Author exposes Butte underbelly - for second time
The 1960s were another era. Fifty years ago, everything was different. Politics, religion, morality, journalism — if you didn’t live through it, you would never even recognize it as the same America we live in today.
There are certain bellwether events, people, and places that define the era for most of us. Vietnam and the anti-war movement; the Kennedys and Martin Luther King Jr., then their assassinations; the Beatles and Lawrence Welk; the Summer of Love and Charles Manson. Historians will be busy for centuries trying to sort through the paradoxes, contradictions and outright lies that we told ourselves as we lived one life on the outside and another on the inside.
Montana, too, had its paradoxes, none of which was more self-evident than the city of Butte — nicknamed the Richest Hill on Earth — where the finery of unimaginable wealth mingled with the blackened faces of hard-rock miners, where the Catholic Church held sway on Sunday morning but where gambling, boozing and prostitution stayed up late seven nights a week.

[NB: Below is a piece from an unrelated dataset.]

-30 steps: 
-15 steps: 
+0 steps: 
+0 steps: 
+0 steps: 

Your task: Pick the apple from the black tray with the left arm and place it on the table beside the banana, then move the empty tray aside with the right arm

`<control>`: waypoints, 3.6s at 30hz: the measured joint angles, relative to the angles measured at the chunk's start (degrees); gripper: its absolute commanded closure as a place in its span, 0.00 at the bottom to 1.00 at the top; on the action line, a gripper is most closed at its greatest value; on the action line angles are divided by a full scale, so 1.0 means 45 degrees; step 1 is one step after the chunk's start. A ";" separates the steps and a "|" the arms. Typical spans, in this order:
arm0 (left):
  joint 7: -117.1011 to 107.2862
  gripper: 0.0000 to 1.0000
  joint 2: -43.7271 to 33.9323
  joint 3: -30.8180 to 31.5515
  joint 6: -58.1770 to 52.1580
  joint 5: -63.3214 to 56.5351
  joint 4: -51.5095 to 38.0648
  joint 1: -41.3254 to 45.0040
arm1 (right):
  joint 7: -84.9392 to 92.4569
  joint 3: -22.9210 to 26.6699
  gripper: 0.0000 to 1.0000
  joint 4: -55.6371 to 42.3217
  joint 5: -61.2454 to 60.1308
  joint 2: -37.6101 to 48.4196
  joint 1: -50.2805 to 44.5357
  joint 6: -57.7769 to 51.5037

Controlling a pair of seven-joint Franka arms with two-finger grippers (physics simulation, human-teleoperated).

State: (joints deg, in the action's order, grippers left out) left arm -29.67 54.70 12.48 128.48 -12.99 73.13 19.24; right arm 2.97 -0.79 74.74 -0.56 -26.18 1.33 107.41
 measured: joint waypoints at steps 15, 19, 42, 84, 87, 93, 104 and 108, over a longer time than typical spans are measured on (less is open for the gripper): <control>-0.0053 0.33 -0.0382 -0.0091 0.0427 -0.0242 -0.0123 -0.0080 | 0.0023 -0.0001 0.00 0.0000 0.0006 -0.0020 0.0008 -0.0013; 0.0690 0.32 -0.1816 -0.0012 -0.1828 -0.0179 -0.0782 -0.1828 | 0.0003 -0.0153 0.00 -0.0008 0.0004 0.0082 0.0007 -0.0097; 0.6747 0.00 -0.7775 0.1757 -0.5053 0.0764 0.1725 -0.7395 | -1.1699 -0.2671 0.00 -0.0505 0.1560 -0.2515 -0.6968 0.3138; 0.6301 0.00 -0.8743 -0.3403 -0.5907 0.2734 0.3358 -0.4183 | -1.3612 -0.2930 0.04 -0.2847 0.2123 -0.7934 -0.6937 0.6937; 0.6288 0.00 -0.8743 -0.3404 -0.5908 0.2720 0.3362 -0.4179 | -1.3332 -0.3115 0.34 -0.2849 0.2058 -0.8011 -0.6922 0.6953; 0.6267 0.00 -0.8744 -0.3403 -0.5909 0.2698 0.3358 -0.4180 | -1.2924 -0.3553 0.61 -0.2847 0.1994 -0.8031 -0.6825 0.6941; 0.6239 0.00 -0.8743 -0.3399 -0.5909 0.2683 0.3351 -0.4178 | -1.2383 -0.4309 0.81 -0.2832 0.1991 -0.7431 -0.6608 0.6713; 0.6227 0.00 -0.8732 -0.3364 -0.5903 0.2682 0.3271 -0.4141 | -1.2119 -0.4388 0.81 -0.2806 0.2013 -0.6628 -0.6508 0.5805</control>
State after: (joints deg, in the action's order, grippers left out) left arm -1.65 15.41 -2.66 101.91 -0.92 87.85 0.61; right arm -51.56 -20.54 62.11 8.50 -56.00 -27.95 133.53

That wild era has been brought to life by author John Kuglin in his new book “Montana’s Dimple Knees Sex Scandal,” and no one was in a better position to tell the story.
It was Kuglin who in 1968 wrote the expose in the Great Falls Tribune that started the long, slow, hesitant reform of Butte from a “wide-open city” to a reluctantly civil society. His first story was bannered across the top of the front page with a headline that read, “Butte Madam Tells of Payoffs, Spurs Crusade Against Corruption.”
On the third day, that Butte “madam” — Beverly Snodgrass — told her story of running a house of prostitution with the full knowledge of police and politicians. In fact, one of the politicians was her lover and eventually forced Snodgrass to turn the business over to him. The headline? “Romantic Fling Brings Financial Regret … Butte Madam Describes Love Affair With Politician, Dimple Knees.”
The Great Falls Tribune never identified “Dimple Knees” when the story ran, except to say he was a “prominent politician” in Butte, and Kuglin retains that anonymity for most of his book, but other than that one little spoken name, the book is full of crackling good details that paint a picture of corruption right out of Dashiell Hammett (no surprise since Hammett’s 1929 mystery novel “Red Harvest” was inspired by Butte’s labor wars and corrupt police).
Kuglin comes from what may well be the Golden Age of Montana journalism as well. After starting his career in Colorado, he moved to Montana in 1965 where he was copy editor and reporter for the Missoulian, the Helena Independent Record, and the Great Falls Tribune before signing on with the Associated Press.
There are plenty of great stories about some of the Montana journalists and politicians that Kuglin got to know back in the old days, as well as countless amusing facts about Butte history and Helena personalities that make this book an effortless read. Kuglin circles around the central theme of corruption from many different angles, and you’ll wonder why history isn’t always this much fun.
Kuglin was the AP bureau chief for Montana for many years, which is how I got to know him. He retired from that post in 2005, perhaps recognizing that the Golden Age of journalism was over. As for Kuglin himself, he is a humble, soft-spoken, completely professional gentleman who seems like a fish out of water when he’s writing about madams, fire bombs and houses of ill repute. But when Kuglin writes about loading his shotgun “with five high-powered magnum loads” after being told by the governor that “They’re coming over from Butte to kill you,” you’ll get a picture of what a journalist at his best can be.
“Montana’s Dimple Knees Sex Scandal” is published by The History Press of Charleston, S.C. (www.historypress.com) and costs $21.99. Kuglin is dedicating all his royalties to the Butte Citizens for Preservation and Revitalization.